The panel further suggested that Weaving’s promotion to sergeant before he began receiving ADHD treatment and the fact that he was deemed fit for duty after treatment began serve to support the conclusion that his ability to work was not substantially limited by his condition. With respect to Weaving’s claims that his ADHD also limited his ability to interact with others (which provided the very basis for his termination), the panel held that such a limitation was not sufficiently debilitating in Weaving’s case. The panel reached its conclusion by looking to the matters of McAlindin v. County of San Diego, 192 F.3d 1226 (9th Cir. 1999) and Head v. Glacier Northwest, Inc., 413 F.3d 1053 (9th Cir. 2005), wherein the plaintiffs “were essentially housebound” in the court’s own assessment.
Such an assessment seems at odds with the panel’s own understanding of the meaning of “substantially limiting” under the ADA, not to mention its acknowledgment that “Weaving had developed compensatory mechanisms that helped him overcome ADHD’s impediments and succeed in his career.” Despite the aforementioned regulations specifying that Weaving’s ADHD need not have a prohibitive or restrictive effect on his ability to work or communicate with others in order to be considered “substantially limiting,” the Ninth Circuit concluded that Weaving’s ability to perform his job well and “engage in normal social interactions” conclusively demonstrated his lack of a disability under the ADA.

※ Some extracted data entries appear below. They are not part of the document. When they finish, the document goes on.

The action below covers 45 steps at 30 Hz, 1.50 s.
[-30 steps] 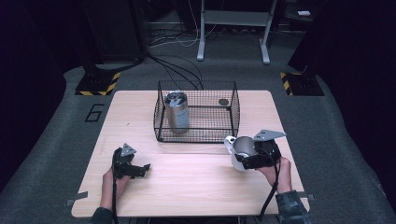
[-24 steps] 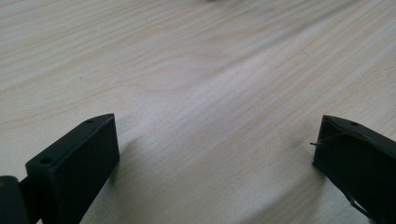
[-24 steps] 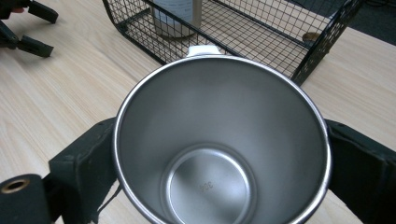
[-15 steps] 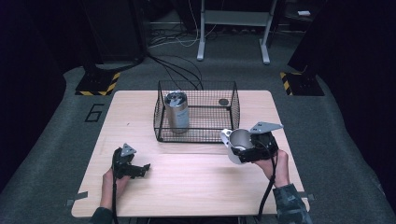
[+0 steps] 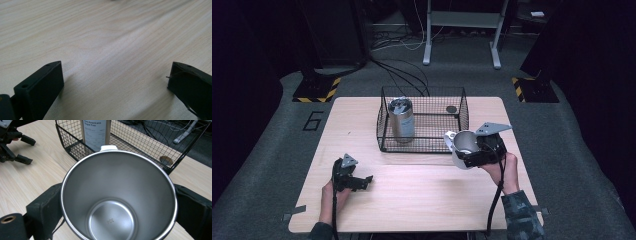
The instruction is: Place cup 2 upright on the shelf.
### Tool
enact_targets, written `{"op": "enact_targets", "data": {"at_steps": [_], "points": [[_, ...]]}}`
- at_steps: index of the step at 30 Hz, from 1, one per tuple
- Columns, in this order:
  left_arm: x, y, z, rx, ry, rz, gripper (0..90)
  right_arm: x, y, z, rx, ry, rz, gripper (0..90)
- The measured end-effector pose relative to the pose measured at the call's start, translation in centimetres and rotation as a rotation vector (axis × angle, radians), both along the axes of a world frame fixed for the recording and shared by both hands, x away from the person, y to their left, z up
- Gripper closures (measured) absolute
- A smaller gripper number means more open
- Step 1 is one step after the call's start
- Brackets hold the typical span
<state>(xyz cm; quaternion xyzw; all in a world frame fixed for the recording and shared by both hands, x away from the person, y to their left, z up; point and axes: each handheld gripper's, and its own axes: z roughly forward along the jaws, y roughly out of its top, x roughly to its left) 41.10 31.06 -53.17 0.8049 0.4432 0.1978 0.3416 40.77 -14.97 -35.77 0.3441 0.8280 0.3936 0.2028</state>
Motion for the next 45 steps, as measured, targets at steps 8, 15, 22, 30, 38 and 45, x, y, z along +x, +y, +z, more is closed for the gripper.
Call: {"op": "enact_targets", "data": {"at_steps": [8, 15, 22, 30, 38, 45], "points": [[0.0, 0.0, 0.0, 0.003, 0.005, -0.004, 0.0, 0.8, 0.7, 0.9, -0.006, -0.004, 0.010, 6.0], [0.0, 0.0, 0.0, 0.002, 0.004, -0.003, 0.0, 1.7, 1.4, 1.8, -0.005, -0.021, 0.016, 6.0], [0.0, 0.0, 0.0, 0.002, -0.001, 0.000, 0.0, 2.8, 2.2, 2.5, -0.006, -0.028, 0.020, 6.0], [0.0, 0.0, 0.0, 0.001, 0.000, 0.000, 0.0, 4.0, 3.1, 3.2, -0.014, -0.036, 0.025, 6.0], [0.0, 0.0, 0.0, 0.001, -0.001, 0.000, 0.0, 5.1, 4.0, 4.0, -0.026, -0.047, 0.028, 6.0], [0.0, 0.1, 0.1, 0.020, 0.006, -0.015, 0.0, 5.9, 4.8, 4.0, -0.025, -0.043, 0.028, 6.0]]}}
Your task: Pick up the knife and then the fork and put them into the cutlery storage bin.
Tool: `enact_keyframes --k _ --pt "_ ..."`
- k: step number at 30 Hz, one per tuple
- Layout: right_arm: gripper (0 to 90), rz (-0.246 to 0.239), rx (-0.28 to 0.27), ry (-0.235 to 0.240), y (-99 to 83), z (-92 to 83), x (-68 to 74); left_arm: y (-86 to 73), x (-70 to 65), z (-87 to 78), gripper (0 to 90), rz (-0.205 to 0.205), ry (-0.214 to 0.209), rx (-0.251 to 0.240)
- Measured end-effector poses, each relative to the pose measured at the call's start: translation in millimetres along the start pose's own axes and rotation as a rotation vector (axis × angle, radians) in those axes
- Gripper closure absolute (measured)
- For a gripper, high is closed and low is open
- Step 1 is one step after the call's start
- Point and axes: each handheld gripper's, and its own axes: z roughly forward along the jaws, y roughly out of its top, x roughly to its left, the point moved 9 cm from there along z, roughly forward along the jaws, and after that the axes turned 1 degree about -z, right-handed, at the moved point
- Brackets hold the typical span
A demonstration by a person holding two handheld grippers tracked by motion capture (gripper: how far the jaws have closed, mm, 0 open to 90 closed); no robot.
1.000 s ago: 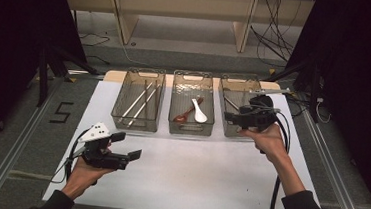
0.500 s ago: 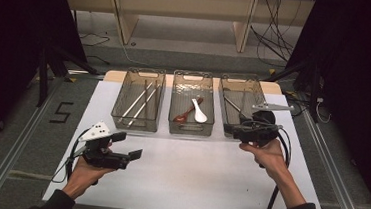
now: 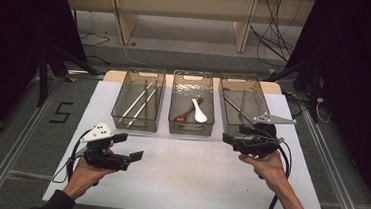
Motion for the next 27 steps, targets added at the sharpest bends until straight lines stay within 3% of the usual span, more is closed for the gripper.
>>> enact_keyframes --k 9,27 --pt "24.0 -0.017 -0.042 0.004 -11.2 -9.8 7.3 -0.1 -2.8 0.7 11.2 -0.007 -0.009 0.002" --pt "21.2 -0.043 -0.078 0.01 -40.2 -21.2 20.9 -0.4 -7.1 -1.9 11.3 -0.028 -0.032 -0.002"
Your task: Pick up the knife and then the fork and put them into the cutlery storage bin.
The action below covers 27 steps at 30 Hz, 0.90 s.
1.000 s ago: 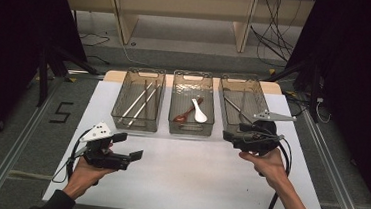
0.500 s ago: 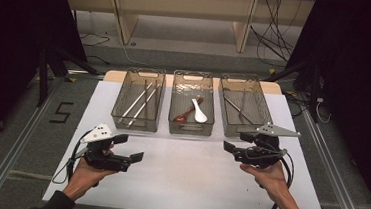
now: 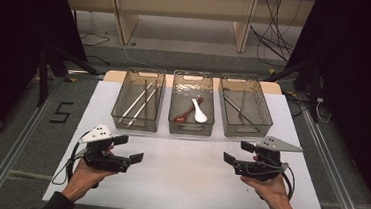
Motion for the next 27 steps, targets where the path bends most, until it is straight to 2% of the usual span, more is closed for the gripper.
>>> enact_keyframes --k 4,6,9,13,27 --pt "20.6 0.0 0.003 -0.004 -6.8 -3.5 1.9 -0.3 -1.8 -0.2 11.3 0.001 -0.005 0.001" --pt "20.5 0.012 0.003 0.0 -10.3 -5.6 3.1 -1.4 -3.4 0.2 11.3 -0.015 -0.014 0.002" --pt "20.3 -0.001 0.006 -0.006 -14.2 -8.3 5.0 -2.1 -3.8 0.6 11.3 -0.009 -0.013 0.006" --pt "20.3 -0.002 -0.009 -0.012 -12.9 -11.5 4.0 -2.3 -3.1 0.8 11.2 -0.011 -0.012 0.007" --pt "19.6 -0.002 -0.005 -0.016 -12.6 -10.6 3.2 -2.7 -1.8 2.0 11.2 -0.01 -0.006 0.008"
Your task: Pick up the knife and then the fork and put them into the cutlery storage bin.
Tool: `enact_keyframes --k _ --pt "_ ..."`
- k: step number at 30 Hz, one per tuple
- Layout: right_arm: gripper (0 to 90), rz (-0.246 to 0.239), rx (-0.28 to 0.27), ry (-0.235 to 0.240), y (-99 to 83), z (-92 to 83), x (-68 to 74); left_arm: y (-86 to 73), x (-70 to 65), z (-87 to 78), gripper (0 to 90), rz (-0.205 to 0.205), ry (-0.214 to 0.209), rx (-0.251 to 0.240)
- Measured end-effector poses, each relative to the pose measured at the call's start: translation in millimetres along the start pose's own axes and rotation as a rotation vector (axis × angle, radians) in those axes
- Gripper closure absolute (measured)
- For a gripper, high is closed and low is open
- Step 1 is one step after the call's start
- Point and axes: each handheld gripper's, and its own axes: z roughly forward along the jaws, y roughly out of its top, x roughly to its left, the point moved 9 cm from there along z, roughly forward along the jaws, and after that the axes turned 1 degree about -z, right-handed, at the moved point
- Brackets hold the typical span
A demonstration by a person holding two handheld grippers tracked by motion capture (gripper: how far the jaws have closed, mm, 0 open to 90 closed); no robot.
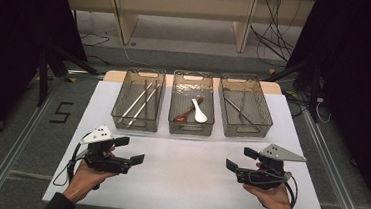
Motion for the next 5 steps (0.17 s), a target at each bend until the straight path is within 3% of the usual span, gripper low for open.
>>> enact_keyframes --k 5 --pt "18.2 0.001 0.004 -0.002 -0.4 0.7 -0.1 -0.1 0.9 0.3 11.3 0.0 0.005 0.0"
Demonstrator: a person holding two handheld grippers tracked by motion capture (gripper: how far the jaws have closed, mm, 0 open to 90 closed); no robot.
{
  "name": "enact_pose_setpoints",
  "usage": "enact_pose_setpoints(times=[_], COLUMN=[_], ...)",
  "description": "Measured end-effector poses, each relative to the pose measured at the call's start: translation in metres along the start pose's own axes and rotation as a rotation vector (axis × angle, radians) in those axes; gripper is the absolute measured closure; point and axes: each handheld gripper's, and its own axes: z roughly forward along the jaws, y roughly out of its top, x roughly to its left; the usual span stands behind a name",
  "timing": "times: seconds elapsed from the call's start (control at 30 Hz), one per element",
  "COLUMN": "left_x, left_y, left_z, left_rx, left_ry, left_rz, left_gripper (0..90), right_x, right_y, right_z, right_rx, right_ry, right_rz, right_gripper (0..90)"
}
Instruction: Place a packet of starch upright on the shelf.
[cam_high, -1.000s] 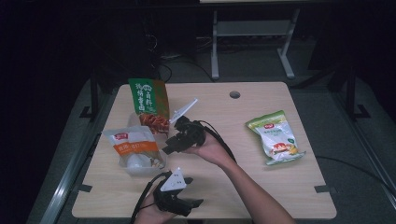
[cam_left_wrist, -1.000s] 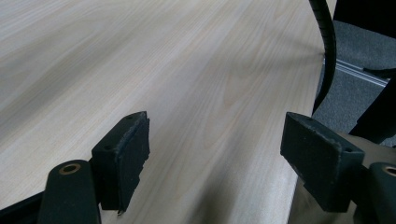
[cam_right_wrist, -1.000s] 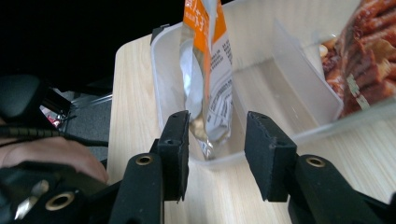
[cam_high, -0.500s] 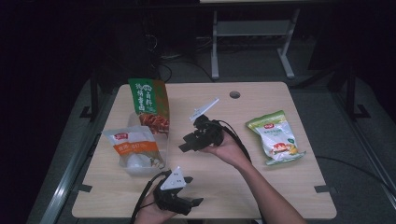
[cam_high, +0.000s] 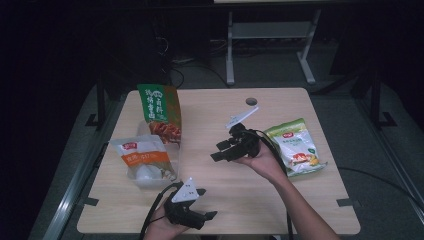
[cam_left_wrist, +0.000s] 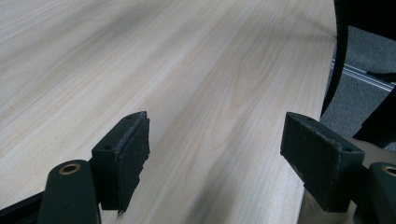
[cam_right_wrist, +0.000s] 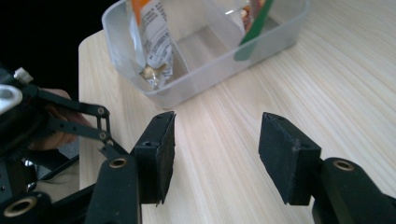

As the dissent pointed out, the majority was supposed to “draw all reasonable inferences in favor of the nonmoving party and ‘disregard all evidence favorable to the moving party that the jury is not required to believe.'” Escriba v. Foster Poultry Farms, Inc., 743 F.3d 1236, 1242-43 (9th Cir. 2014). After hearing the evidence – including the fact that Weaving’s doctor saw him as “one of the clearest examples of adult ADHD” that he had ever seen and that Weaving’s condition rendered him “unable to self-regulate” some of the very same behaviors that led to his termination – a duly instructed jury not only concluded that Weaving had a disability under the ADA, but that the city failed to accommodate and terminated him because of that disability.
Though completely permissible to consider during its deliberations, the majority determined that such evidence was insufficient to support the jury’s conclusion that Weaving’s ADHD was a disability. In the majority’s assessment, Weaving was little more than a “‘cantankerous person’ who has ‘[m]ere trouble getting along with coworkers,” and that as such, he was not disabled under the ADA. (citing McAlindin, supra, 192 F.2d at 1325).
The majority rationalized its reversal on the basis that upholding the jury’s verdict “would be to expose to potential ADA liability employers who take adverse employment actions against ill-tempered employees who create a hostile workplace environment for their colleagues.” However, as underscored in the dissent, it remains a concern whenever a panel of judges “decides that it knows better” than the jury in analyzing the evidence presented and needlessly inserts itself into the role of fact-finder. In so doing, courts not only shirk their primary role as adjudicators, but they run the risk of forcing juries (and the foundational right they embody) into eventual irrelevance.